Exercise description: Transcribe exactly every line from the one with "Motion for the" to the last line of the listing below, including both.

---------- The data ----------

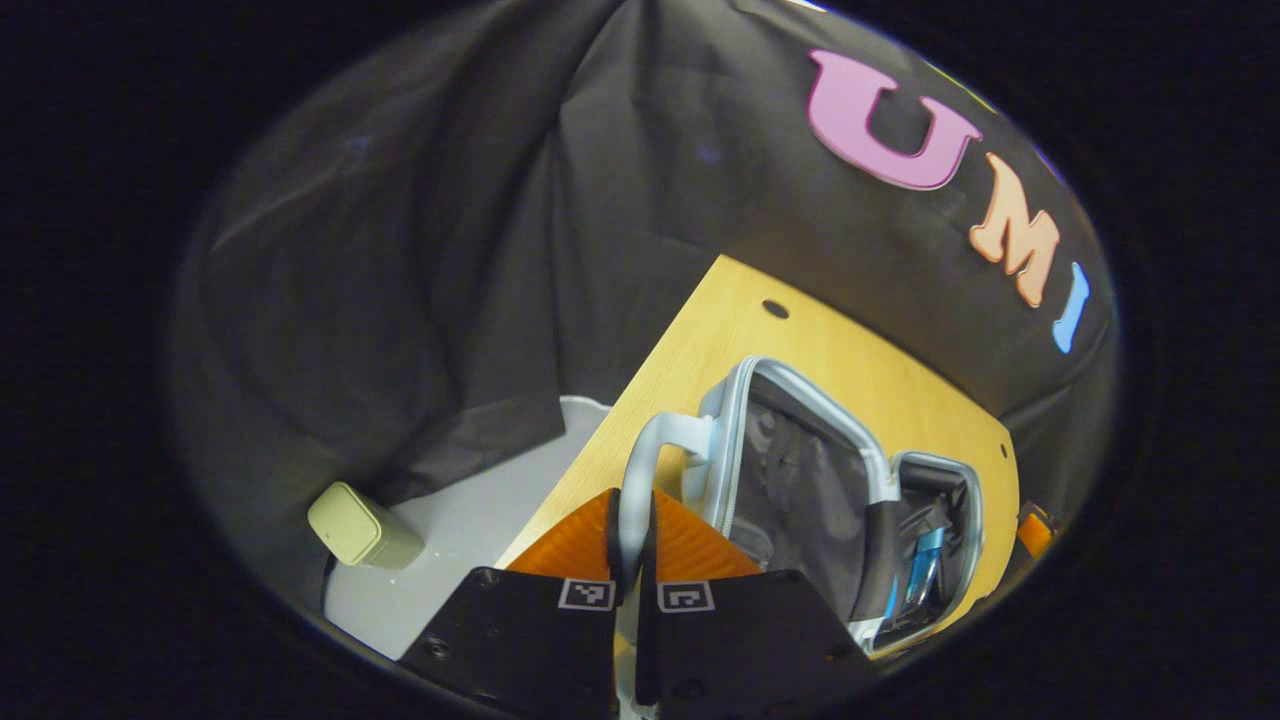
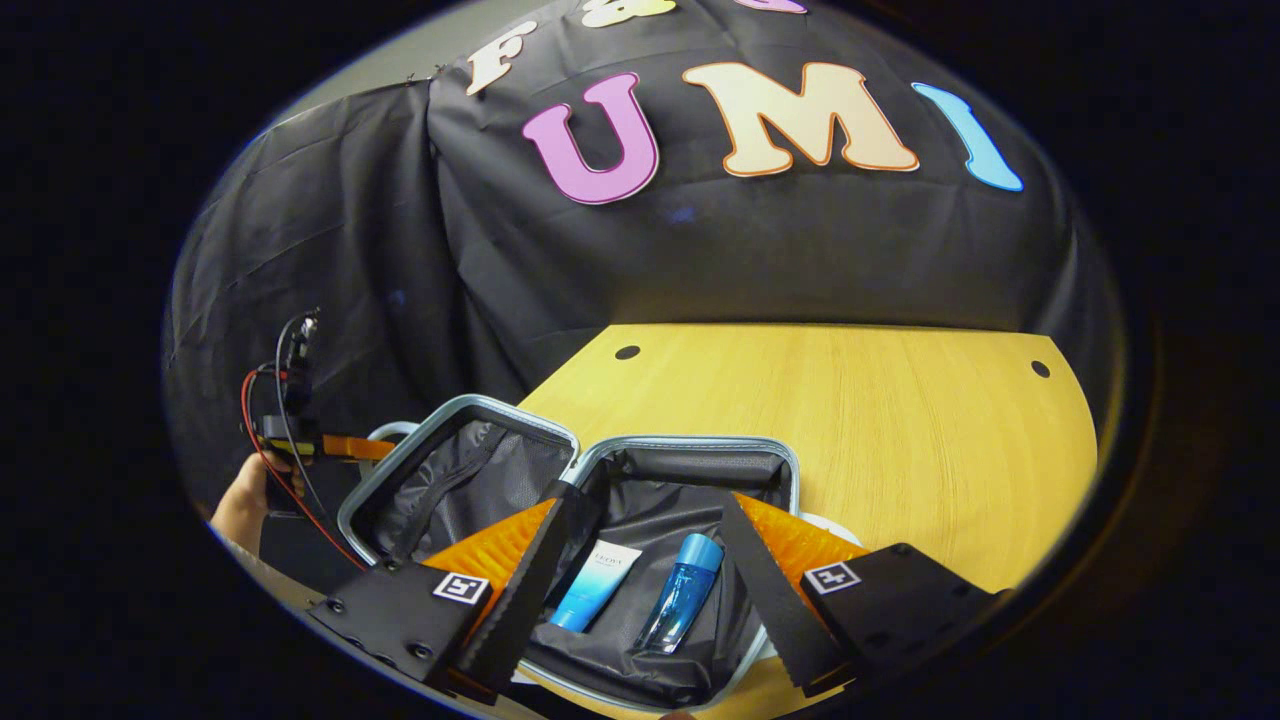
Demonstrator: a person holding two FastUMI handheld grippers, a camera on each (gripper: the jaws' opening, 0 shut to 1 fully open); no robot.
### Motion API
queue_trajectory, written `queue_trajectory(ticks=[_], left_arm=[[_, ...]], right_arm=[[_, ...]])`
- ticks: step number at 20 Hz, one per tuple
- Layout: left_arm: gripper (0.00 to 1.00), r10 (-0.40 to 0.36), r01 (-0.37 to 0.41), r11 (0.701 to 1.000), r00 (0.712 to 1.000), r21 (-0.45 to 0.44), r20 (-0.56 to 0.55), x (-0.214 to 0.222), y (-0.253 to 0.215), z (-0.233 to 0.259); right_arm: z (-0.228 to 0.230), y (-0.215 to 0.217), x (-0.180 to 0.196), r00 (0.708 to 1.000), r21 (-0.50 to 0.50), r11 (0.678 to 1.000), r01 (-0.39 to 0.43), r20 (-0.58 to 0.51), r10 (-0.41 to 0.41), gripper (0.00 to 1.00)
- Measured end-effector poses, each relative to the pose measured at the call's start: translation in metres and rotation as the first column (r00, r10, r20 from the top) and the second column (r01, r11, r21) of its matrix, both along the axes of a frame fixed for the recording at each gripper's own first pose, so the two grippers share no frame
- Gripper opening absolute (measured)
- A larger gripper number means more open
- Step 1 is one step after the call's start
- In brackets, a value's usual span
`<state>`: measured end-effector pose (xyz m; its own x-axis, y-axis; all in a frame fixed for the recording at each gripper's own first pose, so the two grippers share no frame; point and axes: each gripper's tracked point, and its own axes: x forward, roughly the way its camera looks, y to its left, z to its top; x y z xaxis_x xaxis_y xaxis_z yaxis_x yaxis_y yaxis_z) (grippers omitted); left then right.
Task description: First open the suitcase, pack the skin care products into it, and then close the suitcase.
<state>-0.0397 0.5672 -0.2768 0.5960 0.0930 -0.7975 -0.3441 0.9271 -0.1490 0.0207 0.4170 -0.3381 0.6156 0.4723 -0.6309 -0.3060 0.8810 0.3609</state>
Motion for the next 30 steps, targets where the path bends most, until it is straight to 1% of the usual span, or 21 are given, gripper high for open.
queue_trajectory(ticks=[2,4,7,9,12,14,19,23,27,30], left_arm=[[0.01,-0.032,0.029,0.999,0.996,0.038,0.079,0.011,-0.018,0.036],[0.01,-0.074,0.065,0.996,0.989,0.066,0.132,0.021,-0.044,0.066],[0.01,-0.127,0.111,0.989,0.977,0.098,0.173,0.029,-0.084,0.096],[0.01,-0.162,0.142,0.983,0.967,0.115,0.196,0.033,-0.11,0.114],[0.0,-0.203,0.183,0.978,0.95,0.104,0.236,0.038,-0.151,0.137],[0.01,-0.242,0.225,0.97,0.936,0.092,0.257,0.041,-0.178,0.146],[0.01,-0.322,0.32,0.946,0.9,0.057,0.295,0.051,-0.254,0.155],[0.01,-0.373,0.396,0.918,0.872,-0.008,0.318,0.059,-0.314,0.147],[0.02,-0.437,0.477,0.877,0.843,-0.059,0.314,0.061,-0.373,0.13],[0.02,-0.481,0.525,0.845,0.829,-0.102,0.285,0.06,-0.412,0.11]], right_arm=[[0.002,-0.005,-0.002,1.0,0.005,1.0,-0.028,0.013,0.028,0.98],[0.008,-0.013,-0.004,0.998,0.019,0.999,-0.051,0.029,0.05,0.98],[0.015,-0.034,-0.008,0.996,0.028,0.997,-0.069,0.051,0.067,0.98],[0.021,-0.051,-0.009,0.996,0.038,0.997,-0.067,0.062,0.065,0.98],[0.026,-0.08,-0.013,0.996,0.047,0.997,-0.055,0.071,0.052,0.98],[0.032,-0.1,-0.016,0.996,0.05,0.998,-0.039,0.082,0.035,0.98],[0.039,-0.145,-0.022,0.995,0.049,0.999,0.002,0.096,-0.007,0.98],[0.043,-0.179,-0.026,0.994,0.04,0.998,0.043,0.103,-0.047,0.98],[0.046,-0.211,-0.031,0.991,0.026,0.996,0.085,0.101,-0.087,0.98],[0.047,-0.237,-0.034,0.987,0.01,0.993,0.119,0.105,-0.119,0.98]])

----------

Task result:
Motion for the next 30 steps, targets where the path bends most, until it is straight to 1% of the usual span, or 21 are given, gripper high for open.
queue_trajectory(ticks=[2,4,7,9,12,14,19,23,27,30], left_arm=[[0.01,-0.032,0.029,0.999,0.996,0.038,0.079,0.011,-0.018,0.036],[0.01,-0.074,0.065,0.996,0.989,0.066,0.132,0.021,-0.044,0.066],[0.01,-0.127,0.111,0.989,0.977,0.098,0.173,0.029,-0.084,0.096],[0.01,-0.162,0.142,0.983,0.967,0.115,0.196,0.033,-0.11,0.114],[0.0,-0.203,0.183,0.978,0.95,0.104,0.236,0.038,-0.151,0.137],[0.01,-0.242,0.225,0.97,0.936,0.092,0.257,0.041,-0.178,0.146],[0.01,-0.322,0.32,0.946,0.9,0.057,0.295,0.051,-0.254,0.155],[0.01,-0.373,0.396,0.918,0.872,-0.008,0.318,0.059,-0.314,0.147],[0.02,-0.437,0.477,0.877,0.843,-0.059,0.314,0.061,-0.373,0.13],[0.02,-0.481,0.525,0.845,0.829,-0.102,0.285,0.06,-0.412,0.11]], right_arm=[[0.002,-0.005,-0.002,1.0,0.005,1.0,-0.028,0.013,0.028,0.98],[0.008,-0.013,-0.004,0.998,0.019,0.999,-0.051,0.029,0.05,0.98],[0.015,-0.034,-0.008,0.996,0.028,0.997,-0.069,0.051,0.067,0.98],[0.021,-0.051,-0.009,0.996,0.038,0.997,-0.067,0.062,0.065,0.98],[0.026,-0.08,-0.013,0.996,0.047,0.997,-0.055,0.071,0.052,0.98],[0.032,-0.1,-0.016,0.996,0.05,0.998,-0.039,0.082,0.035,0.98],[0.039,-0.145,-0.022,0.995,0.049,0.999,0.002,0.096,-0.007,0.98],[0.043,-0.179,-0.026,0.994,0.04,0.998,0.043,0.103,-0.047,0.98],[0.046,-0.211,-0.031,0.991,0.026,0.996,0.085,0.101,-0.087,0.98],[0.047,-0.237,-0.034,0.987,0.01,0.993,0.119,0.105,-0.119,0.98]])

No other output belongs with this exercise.